> **Problem description**:
Starting at the line that contains "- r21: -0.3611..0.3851" in the listing below, write out every line word for word until you have written the line that contains "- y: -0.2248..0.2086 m".

> **Supplied entries**:
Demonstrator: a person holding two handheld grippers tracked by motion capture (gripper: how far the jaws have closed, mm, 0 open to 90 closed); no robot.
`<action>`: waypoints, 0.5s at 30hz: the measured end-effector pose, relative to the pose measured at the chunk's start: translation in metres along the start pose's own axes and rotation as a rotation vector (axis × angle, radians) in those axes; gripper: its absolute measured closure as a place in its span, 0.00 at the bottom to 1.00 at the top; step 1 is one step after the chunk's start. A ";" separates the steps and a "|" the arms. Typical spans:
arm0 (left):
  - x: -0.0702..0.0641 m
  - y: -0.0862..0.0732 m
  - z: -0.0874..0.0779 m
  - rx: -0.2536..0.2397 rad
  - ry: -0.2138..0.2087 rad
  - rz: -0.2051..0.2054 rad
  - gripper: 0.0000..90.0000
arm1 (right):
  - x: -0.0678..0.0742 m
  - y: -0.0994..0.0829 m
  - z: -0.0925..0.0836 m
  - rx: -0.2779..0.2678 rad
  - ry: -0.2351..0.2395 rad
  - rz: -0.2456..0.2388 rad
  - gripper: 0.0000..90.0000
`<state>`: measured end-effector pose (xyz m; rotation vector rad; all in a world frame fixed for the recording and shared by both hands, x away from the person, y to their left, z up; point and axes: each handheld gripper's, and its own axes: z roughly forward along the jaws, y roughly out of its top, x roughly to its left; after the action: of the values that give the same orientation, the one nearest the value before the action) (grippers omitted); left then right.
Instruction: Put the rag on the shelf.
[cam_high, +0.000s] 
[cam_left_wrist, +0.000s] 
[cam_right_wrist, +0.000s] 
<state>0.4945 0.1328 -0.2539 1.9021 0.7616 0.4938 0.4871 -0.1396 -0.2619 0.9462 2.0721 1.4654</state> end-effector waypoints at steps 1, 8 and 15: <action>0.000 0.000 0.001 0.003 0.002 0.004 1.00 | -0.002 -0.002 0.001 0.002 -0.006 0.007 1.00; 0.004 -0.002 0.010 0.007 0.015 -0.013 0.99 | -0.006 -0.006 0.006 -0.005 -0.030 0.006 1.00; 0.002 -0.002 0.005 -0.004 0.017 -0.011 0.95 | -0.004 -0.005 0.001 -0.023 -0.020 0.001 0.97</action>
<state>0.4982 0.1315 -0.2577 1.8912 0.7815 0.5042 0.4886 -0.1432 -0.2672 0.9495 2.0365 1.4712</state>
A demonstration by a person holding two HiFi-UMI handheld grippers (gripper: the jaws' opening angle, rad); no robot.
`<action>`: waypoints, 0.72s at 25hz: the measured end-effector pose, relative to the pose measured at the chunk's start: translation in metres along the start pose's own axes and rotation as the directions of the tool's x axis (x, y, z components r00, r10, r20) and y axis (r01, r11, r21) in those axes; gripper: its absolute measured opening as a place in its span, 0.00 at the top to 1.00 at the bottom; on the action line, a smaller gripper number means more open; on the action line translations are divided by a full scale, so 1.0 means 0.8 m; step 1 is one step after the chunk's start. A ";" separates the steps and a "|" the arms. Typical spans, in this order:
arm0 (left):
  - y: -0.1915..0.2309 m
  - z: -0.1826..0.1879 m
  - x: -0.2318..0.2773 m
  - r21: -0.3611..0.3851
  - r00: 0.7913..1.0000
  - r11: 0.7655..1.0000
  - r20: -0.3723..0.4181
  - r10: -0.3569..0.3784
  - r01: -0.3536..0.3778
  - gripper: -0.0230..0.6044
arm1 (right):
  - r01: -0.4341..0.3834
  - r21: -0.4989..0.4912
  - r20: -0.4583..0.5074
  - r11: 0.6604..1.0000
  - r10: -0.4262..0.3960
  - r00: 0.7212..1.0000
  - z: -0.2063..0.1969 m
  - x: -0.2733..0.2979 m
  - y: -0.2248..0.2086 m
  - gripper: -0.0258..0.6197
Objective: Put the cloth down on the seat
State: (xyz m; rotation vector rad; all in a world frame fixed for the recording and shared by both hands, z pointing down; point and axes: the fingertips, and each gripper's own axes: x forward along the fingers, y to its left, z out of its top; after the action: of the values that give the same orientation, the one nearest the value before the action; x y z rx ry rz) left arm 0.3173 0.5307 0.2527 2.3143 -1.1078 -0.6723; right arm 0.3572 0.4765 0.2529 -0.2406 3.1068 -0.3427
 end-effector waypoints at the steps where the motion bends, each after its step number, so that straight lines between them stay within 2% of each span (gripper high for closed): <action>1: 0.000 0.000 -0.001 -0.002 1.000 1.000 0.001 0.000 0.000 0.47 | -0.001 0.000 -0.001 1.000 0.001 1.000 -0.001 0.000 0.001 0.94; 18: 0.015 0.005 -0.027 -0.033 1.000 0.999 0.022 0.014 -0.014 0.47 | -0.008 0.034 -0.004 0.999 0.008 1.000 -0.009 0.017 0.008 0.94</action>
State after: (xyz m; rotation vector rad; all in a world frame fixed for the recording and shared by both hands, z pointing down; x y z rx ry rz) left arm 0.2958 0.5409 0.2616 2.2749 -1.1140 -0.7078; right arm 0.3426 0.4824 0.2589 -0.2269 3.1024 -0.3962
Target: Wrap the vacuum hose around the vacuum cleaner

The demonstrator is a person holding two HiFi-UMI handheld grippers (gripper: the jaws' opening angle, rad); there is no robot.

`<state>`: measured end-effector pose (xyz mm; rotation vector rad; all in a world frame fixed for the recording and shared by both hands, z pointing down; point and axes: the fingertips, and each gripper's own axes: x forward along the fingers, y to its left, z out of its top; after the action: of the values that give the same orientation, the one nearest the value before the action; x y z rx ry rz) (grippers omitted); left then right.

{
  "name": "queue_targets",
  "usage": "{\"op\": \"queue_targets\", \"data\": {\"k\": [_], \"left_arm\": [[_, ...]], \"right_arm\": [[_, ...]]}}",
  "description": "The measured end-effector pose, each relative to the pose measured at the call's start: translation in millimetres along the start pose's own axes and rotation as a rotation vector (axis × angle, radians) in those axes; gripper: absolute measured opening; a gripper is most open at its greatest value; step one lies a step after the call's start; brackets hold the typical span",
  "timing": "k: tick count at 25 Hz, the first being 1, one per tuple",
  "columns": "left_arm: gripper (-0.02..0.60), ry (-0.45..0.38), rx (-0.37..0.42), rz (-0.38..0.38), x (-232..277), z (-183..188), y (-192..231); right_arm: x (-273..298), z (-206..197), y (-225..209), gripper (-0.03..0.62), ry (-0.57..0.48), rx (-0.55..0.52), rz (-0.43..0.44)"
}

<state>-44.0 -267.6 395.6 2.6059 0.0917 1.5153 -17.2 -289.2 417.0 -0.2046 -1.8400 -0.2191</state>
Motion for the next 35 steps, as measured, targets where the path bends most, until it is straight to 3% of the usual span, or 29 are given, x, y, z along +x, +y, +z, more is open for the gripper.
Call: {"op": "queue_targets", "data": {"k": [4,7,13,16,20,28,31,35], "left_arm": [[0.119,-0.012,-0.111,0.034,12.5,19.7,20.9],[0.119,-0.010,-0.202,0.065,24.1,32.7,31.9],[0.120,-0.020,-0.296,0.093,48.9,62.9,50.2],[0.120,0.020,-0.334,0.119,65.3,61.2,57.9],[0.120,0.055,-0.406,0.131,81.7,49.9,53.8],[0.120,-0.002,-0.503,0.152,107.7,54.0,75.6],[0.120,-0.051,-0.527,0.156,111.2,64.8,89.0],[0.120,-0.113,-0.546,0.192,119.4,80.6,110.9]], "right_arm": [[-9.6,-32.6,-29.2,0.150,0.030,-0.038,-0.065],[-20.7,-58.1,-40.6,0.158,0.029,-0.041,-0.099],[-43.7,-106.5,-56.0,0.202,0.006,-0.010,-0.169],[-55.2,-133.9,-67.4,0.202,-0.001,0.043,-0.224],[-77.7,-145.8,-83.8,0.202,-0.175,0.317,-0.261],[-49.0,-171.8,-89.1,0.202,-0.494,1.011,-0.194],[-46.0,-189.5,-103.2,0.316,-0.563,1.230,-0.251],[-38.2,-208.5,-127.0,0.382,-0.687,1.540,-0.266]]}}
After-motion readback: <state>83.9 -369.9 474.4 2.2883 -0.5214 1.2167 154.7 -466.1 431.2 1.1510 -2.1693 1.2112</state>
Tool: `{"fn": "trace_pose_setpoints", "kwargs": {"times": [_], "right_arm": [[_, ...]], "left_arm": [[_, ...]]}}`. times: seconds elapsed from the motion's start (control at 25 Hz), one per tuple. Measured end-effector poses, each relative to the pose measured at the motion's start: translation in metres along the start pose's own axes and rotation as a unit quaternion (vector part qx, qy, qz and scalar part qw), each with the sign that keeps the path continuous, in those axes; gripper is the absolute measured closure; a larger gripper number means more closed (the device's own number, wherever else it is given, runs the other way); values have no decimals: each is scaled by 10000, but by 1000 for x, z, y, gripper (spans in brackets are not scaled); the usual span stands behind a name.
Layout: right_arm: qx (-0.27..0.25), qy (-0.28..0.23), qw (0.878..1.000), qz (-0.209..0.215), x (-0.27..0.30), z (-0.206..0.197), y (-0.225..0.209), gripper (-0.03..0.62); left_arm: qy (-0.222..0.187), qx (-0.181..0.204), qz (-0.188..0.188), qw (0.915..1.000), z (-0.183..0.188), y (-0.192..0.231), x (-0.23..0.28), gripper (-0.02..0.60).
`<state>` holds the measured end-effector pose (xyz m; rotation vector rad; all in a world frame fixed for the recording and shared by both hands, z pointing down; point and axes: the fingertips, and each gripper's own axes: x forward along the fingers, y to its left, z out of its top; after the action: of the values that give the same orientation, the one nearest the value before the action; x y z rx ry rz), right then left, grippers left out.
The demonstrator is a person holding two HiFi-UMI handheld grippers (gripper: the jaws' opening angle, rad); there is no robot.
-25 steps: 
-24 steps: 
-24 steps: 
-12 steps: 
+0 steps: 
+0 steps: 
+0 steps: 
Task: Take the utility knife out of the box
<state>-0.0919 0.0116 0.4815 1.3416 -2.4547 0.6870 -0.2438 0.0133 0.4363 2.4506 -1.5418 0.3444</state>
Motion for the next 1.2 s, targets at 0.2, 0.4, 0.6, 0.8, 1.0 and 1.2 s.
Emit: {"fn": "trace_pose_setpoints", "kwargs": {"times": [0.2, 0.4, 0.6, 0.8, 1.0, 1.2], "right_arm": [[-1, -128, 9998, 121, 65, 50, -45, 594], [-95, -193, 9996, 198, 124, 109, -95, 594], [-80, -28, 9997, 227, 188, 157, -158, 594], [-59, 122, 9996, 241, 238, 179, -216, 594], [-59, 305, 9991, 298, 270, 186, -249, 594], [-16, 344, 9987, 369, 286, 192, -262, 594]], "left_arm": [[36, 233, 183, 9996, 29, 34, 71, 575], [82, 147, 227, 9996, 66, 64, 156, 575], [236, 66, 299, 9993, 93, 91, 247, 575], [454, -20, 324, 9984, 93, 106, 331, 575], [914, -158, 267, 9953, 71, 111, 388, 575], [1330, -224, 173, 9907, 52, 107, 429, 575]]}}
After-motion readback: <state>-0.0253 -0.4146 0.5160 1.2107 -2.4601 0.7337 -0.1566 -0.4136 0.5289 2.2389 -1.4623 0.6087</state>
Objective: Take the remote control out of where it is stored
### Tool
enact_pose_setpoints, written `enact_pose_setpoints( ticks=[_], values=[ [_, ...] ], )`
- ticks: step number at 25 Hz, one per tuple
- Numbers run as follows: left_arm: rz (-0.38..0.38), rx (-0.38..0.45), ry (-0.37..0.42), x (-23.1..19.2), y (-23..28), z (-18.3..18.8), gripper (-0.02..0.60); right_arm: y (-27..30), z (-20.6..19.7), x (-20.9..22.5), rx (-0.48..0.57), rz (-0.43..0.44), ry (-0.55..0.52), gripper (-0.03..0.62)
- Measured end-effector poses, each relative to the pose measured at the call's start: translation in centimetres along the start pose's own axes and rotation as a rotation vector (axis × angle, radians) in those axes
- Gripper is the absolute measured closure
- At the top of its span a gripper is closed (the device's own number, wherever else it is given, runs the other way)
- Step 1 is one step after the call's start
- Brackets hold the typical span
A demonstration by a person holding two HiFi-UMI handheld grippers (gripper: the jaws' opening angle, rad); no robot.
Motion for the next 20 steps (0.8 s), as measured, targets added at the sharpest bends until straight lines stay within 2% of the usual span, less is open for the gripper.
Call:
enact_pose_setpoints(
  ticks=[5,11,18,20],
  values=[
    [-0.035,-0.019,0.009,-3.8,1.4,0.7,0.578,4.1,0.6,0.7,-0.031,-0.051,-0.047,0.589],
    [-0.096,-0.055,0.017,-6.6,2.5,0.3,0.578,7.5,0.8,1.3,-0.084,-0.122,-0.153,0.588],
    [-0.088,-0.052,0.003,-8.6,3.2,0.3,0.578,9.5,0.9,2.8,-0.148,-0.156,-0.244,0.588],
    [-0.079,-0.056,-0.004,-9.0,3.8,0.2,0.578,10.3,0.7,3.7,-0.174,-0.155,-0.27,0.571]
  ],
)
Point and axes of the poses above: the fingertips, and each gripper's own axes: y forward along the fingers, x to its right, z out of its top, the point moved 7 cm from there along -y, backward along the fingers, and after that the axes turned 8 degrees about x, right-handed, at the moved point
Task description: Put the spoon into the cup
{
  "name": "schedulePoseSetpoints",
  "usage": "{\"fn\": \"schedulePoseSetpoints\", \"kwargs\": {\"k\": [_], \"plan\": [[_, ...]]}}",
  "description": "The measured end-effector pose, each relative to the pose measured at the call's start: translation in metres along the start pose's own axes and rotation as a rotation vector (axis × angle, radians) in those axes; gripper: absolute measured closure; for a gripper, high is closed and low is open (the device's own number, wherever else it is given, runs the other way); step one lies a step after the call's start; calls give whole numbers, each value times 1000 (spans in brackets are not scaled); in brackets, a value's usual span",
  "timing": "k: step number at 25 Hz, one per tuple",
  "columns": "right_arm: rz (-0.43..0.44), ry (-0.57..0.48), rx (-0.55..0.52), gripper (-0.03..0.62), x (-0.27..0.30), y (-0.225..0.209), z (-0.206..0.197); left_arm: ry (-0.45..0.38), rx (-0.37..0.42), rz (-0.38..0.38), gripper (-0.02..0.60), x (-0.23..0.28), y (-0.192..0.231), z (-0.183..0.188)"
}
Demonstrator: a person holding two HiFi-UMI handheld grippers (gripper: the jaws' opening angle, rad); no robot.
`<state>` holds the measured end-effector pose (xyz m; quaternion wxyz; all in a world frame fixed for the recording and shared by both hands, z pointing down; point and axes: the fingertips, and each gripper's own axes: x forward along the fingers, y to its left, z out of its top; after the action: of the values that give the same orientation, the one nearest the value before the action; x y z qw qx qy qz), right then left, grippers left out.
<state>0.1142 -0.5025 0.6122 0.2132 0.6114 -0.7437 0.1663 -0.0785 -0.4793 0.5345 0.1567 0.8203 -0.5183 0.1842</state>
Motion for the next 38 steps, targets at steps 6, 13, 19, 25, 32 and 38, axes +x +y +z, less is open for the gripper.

> **Response area**:
  - r21: -0.3611..0.3851
  - r00: 0.7913..1.0000
  - r11: 0.7655..1.0000
  - r20: -0.3723..0.4181
  - r10: -0.3569..0.3784
  - r01: -0.3536..0.3778
  - gripper: -0.0230..0.6044
arm1 (right):
  - r01: -0.4341..0.3834
  - r21: -0.4989..0.4912
  - r20: -0.4583..0.5074
  - r11: 0.6604..1.0000
  - r10: -0.4262..0.3960
  - r00: 0.7212..1.0000
  - z: -0.2063..0.1969 m
  - x: -0.2733..0.2979 m
  - y: -0.2248..0.2086 m

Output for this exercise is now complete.